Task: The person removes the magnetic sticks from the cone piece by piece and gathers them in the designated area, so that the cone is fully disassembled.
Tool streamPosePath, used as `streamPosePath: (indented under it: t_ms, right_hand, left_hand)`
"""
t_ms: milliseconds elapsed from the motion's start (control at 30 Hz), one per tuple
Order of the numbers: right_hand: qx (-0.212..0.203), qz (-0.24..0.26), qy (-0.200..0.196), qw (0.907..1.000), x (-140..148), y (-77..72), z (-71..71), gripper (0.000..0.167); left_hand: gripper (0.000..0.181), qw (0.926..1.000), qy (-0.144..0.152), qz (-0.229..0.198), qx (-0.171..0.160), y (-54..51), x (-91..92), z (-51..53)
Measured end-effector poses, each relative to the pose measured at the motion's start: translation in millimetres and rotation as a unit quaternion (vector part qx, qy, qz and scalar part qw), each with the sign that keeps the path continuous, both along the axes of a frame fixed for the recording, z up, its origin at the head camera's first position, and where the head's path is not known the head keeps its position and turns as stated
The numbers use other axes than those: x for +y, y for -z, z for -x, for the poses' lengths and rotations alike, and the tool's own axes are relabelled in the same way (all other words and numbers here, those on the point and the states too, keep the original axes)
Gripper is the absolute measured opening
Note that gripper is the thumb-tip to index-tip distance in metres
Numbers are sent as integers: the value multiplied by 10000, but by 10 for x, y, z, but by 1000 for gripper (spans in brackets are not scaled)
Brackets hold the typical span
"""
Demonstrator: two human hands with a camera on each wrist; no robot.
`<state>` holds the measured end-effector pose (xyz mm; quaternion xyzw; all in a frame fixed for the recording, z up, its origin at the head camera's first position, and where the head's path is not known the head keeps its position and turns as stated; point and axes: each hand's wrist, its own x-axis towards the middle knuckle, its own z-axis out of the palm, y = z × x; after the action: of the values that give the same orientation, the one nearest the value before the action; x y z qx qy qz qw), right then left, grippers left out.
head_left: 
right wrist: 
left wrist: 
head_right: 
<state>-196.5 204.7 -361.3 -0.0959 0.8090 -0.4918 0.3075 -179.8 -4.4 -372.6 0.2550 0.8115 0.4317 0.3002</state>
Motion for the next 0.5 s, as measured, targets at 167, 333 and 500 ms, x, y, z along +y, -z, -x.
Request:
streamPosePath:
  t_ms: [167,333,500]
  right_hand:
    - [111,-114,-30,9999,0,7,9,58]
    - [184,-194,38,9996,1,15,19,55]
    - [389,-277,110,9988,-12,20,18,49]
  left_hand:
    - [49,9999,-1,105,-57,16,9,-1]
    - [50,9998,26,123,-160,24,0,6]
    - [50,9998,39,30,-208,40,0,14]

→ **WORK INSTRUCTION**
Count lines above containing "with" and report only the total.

→ **ANSWER FOR THIS EXERCISE**
2